FrameNet Querying Tutorial

@author: Sean Trott ([email protected])

The framenet module is intended to provide linguists and other researchers with easy access to the data stored on FrameNet. The version I've tested with is v1.6, but the code should be stable across other versions, assuming the XML markup doesn't change.

System Requirements
Getting Started
- [FrameNet Data] (#framenet-data)
- [Installation] (#installation)
- [Initialization and Building] (#initialization-and-building)
- [Initial Queries] (#initial-queries)
  - [Individual Frames] (#querying-individual-frames)
  - [FrameNet Utilities] (#framenet-class-tools)
  - [Lexical Units] (#lexical-units)
  - [Annotations] (#annotations)
- [Summary of Introduction] (#summary-of-introduction)
[More Advanced Queries] (#more-advanced-queries)
- [Using List Comprehensions] (#using-list-comprehensions)
  - [Individual Valences] (#individual-valences)
  - [FE Group Realizations] (#fe-group-realizations)
[Annotations and Valences for all Frames] (#annotations-and-valences-for-all-frames)

System Requirements

You should have:

A version of the FrameNet data
A working installation of Python (2.7+ should work, though I've only done extensive testing with 3)
An interactive environment for running Python code (Terminal, Command Prompt, Python notebook, etc.)

Getting Started

FrameNet Data

The FrameNet data can be accessed through a data-dump by sending a request. Once you've unzipped the file, it should be a folder that looks something like:

fndata-1.6

(Alternatively, if you're following along in the workshop, you might have obtained the data from a flash drive.)

Installation

First, you'll need to download the module. Using Terminal, Git Bash, or whichever Git-adorned tool you prefer, navigate to the directory you plan to install the module in:

$ cd projects

Then, use git clone to copy the remote repository onto your machine:

$ git clone https://github.com/icsi-berkeley/framenet.git

If all goes well, you will now have a copy of the framenet module on your computer. The code only relies on the xml library, which is included in most standard Python distributions, so you should be able to run the scripts out of the box.

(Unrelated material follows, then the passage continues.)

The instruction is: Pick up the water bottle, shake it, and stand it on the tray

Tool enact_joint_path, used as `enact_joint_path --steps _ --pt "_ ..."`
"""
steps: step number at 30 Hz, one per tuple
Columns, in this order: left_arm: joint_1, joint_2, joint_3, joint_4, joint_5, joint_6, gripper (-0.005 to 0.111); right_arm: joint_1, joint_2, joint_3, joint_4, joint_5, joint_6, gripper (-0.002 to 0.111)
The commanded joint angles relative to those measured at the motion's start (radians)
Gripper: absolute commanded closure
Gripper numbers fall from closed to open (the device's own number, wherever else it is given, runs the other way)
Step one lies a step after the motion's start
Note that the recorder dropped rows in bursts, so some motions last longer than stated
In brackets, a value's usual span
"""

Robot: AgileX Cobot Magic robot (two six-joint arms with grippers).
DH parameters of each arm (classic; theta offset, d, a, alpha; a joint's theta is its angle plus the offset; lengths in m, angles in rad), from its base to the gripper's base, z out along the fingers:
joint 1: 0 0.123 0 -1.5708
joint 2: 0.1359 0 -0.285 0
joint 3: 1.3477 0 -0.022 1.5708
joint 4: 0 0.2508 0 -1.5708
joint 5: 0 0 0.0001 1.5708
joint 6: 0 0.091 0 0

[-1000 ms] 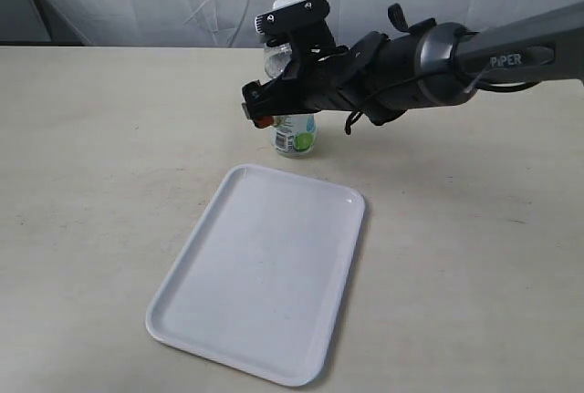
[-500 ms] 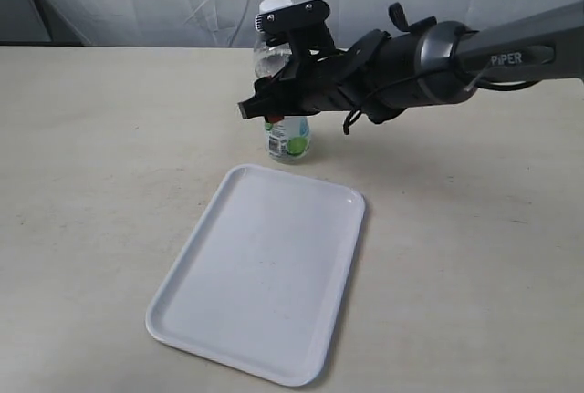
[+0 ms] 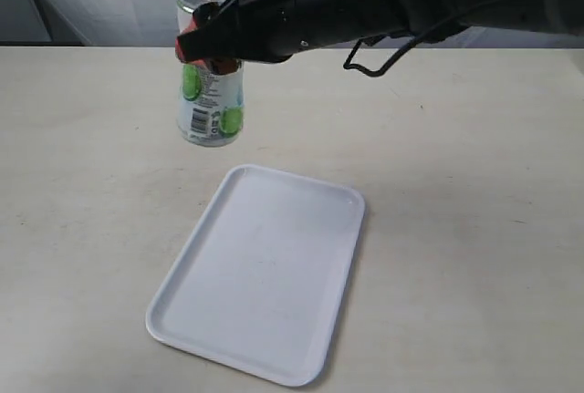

Initialization and Building

The module comes with multiple build scripts. The python command to run the main.py file is not complicated, but the shell/batch scripts make it somewhat easier.

Note: if you want to run the build.sh or build.bat scripts as is, you'll need to move your FrameNet data-dump into the framenet folder you just created with the git clone script. You can do this manually by dragging the fndata-1.6 folder into the _framenet _folder, or by using the following bash commands:

$ cd projects/framenet
$ mv {path}fndata-1.6 .

(You may need to preface the mv command with the sudo keyword, and then fill in the password prompt.)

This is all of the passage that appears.